▶

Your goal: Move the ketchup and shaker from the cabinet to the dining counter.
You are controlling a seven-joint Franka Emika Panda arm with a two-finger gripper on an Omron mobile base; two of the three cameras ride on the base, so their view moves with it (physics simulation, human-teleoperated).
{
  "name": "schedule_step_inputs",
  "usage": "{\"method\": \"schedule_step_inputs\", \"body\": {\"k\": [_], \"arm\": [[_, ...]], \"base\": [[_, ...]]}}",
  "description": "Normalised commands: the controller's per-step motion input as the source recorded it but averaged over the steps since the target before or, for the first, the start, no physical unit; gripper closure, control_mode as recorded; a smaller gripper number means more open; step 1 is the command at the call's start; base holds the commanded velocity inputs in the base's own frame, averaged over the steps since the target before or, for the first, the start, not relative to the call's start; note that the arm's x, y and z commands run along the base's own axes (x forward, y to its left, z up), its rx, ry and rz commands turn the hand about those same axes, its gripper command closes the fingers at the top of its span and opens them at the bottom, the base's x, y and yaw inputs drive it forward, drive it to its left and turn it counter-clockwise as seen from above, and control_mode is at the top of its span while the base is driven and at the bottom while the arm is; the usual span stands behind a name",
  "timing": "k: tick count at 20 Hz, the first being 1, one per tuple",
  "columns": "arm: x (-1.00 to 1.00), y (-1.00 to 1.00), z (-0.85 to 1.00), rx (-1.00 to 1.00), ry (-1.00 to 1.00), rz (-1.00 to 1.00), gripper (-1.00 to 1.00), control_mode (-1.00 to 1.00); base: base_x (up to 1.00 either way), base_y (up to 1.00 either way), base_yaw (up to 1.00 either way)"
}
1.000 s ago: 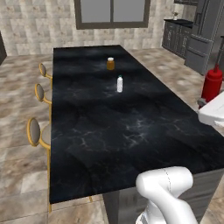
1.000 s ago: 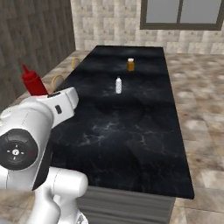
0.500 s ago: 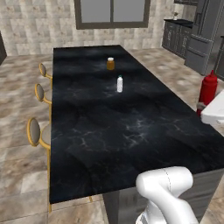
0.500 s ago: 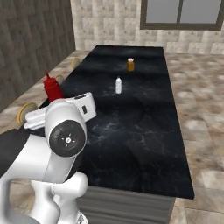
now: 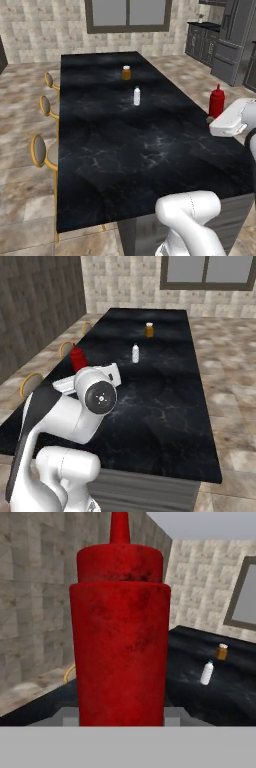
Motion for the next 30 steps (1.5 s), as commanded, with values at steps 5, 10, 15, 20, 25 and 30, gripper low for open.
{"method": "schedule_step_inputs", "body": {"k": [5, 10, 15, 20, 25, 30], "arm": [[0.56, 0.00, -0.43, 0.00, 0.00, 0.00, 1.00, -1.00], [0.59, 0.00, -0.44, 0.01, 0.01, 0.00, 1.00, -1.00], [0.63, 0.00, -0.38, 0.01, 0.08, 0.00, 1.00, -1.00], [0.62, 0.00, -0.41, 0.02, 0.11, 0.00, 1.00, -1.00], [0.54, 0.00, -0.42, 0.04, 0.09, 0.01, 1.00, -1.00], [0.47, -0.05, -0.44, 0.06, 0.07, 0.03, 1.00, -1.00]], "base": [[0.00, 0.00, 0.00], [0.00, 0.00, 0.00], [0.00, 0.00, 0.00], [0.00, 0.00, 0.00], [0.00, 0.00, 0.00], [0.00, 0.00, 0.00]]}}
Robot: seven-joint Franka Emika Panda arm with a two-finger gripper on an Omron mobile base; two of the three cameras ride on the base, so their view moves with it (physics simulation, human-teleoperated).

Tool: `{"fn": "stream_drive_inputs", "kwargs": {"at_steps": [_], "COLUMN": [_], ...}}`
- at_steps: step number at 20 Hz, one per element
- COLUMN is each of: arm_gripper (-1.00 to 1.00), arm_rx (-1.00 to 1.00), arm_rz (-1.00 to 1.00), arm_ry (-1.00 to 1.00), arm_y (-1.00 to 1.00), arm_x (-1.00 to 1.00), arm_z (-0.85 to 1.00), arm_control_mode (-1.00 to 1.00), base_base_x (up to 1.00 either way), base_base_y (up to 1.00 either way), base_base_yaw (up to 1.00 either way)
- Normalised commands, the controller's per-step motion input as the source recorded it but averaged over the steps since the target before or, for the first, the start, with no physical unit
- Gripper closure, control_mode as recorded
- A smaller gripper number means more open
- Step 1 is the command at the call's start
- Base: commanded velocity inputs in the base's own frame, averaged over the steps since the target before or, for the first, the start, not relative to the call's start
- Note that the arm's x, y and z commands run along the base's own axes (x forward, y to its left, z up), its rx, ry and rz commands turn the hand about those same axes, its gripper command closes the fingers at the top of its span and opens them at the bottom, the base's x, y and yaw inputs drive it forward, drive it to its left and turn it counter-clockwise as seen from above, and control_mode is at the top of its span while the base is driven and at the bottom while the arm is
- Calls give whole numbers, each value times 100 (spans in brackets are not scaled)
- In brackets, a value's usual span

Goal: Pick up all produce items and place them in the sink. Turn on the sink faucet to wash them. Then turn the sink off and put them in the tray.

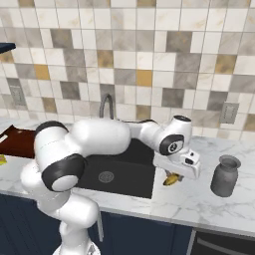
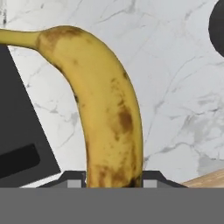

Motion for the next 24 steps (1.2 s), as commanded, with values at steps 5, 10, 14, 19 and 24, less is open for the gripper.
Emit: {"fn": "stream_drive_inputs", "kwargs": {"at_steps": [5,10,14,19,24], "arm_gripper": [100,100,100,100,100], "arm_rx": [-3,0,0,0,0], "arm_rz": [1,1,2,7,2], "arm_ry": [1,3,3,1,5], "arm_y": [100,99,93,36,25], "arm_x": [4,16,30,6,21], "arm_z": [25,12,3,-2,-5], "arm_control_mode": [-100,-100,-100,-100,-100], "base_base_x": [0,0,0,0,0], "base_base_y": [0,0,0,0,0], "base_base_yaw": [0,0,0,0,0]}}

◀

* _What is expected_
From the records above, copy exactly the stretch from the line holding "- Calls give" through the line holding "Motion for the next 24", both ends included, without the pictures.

* _Result_
- Calls give whole numbers, each value times 100 (spans in brackets are not scaled)
- In brackets, a value's usual span

Goal: Pick up all produce items and place them in the sink. Turn on the sink faucet to wash them. Then turn the sink off and put them in the tray.


Motion for the next 24 steps (1.2 s), as commanded, with values at steps 5, 10, 14, 19 and 24, less is open for the gripper.

The exercise was answered in full.